Minister: We need 300,000 new homes each year
Positive engagement is needed
HOUSING SECRETARY Sajid Javid has set out an ambition for more than 300,000 homes to be built each year by the mid-2020s.
The Secretary of State for Housing, Communities and Local Government was speaking on a visit to a new housing development in Cambridgeshire where he launched Homes England, the new government agency which is replacing the Homes and Communities Agency (HCA).
He said housing affordability was the “biggest housing issue in this country”, and while increasing the number of homes built from about 217,000 per year to 300,000 was a “big ask” he believes it is achievable.
He described Homes England as “the new government agency which is part of our plan to make sure we’re building far more homes in this country”.

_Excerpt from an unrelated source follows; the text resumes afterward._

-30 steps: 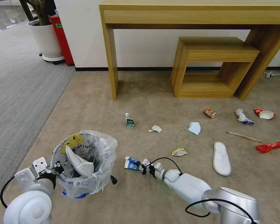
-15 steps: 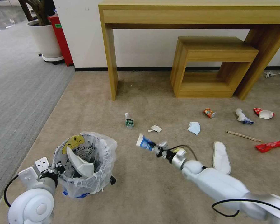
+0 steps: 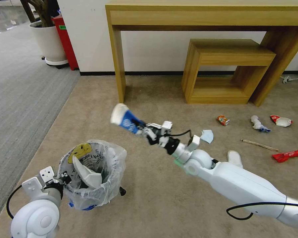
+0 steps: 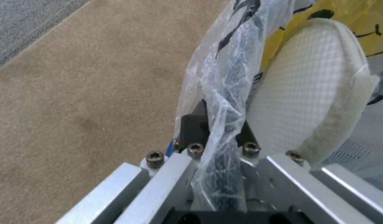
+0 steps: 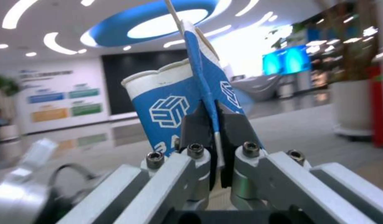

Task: Pick up the trash bin and place the garbage on the floor into it.

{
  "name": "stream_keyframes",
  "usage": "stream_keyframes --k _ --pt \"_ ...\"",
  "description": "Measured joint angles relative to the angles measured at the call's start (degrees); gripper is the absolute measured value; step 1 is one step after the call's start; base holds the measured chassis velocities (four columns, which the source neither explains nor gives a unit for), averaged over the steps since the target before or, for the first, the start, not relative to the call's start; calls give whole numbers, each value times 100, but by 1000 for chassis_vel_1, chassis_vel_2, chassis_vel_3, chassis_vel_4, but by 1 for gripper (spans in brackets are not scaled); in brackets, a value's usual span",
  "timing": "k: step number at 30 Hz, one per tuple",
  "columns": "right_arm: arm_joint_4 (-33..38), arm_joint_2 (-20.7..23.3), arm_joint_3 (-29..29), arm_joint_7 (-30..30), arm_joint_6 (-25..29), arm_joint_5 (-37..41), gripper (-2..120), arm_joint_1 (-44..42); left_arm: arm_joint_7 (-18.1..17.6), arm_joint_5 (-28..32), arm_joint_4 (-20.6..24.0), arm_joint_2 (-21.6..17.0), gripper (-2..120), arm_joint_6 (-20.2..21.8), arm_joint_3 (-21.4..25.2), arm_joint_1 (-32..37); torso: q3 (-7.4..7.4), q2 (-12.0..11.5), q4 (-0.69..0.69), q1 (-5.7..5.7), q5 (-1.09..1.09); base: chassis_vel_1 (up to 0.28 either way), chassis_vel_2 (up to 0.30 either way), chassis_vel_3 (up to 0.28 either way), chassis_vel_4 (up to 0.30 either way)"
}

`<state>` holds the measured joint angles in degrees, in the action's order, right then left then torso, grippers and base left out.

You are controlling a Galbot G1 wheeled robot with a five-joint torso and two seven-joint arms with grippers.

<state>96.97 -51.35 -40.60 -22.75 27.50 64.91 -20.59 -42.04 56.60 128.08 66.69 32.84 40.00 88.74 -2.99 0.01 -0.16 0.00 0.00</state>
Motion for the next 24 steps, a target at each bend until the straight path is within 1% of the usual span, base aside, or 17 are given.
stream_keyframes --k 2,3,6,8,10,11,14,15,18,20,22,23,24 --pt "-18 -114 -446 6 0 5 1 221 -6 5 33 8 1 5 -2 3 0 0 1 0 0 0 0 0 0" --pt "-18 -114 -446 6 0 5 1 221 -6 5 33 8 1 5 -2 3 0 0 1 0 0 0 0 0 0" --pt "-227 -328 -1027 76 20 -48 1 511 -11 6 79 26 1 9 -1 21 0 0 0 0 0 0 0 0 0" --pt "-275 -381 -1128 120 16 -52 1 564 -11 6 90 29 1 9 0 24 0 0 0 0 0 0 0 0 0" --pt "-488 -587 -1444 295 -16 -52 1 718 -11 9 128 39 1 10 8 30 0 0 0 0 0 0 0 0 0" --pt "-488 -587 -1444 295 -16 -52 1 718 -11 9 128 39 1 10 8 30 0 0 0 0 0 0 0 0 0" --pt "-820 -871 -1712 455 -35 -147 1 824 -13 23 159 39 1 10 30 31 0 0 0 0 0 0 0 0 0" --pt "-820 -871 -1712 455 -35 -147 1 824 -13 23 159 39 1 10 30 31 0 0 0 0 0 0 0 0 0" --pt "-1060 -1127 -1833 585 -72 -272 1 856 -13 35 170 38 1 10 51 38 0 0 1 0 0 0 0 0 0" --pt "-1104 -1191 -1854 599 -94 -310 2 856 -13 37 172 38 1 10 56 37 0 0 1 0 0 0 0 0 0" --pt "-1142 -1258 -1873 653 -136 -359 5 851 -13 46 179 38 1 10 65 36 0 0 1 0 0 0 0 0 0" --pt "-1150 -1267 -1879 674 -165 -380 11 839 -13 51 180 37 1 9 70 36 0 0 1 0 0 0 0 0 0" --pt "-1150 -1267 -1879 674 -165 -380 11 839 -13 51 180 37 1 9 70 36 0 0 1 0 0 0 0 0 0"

He continued: “What this agency will do, and today here where we are in Cambridgeshire is a fantastic example of it, is help to assemble land, especially brownfield land, that can be developed into homes and work with those developers, help them with infrastructure and particularly focus on what I call the small and medium-size developers to help them build the homes that we need.”
Asked how the launch of Homes England was more than a rebrand from its predecessor the HCA, he said: “One thing that’s very different from before is the new agency has a lot more power, including a lot more what I would call firepower, so a lot more financial resources, for example.”
THE WELCOME desire by the Government to build 300,000 new homes a year is made even more challenging by the abiding failure of previous administrations to meet modest targets, not least because significant schemes always run into hostility from so-called Nimbys intent on thwarting the planning process.
As evidenced by opposition to planning applications in, for example, north-west Leeds, Burleyin-Wharfedale and Green Hammerton between Harrogate and York, local councils – and Communities Secretary Sajid Javid – have their work cut out.
It’s all the more reason for Mr Javid – and newly appointed Housing Ministers such as Richmond’s wellregarded MP Rishi Sunak – begins a new era of positive engagement with communities to not only make the economic case for additional homes, but articulate coherently how the planning system can benefit existing residents. Planned sensitively, new developments can help to support local services and businesses, make it easier for first-time buyers to gain a foothold on the property ladder and help to finance much-needed local amenities.
The problem, however, is one of trust – infrastructure investment is invariably an after-thought and the fact that Yorkshire councils have more than £20m stockpiled from Section 106 agreements, money paid by developers for community improvements as a condition of their planning consent, adds to the suspicion. For this reason, Mr Javid’s housing policy will need firm foundations if he is to win over ‘not in my back yard’ opponents and see his good intentions turned into bricks and mortar.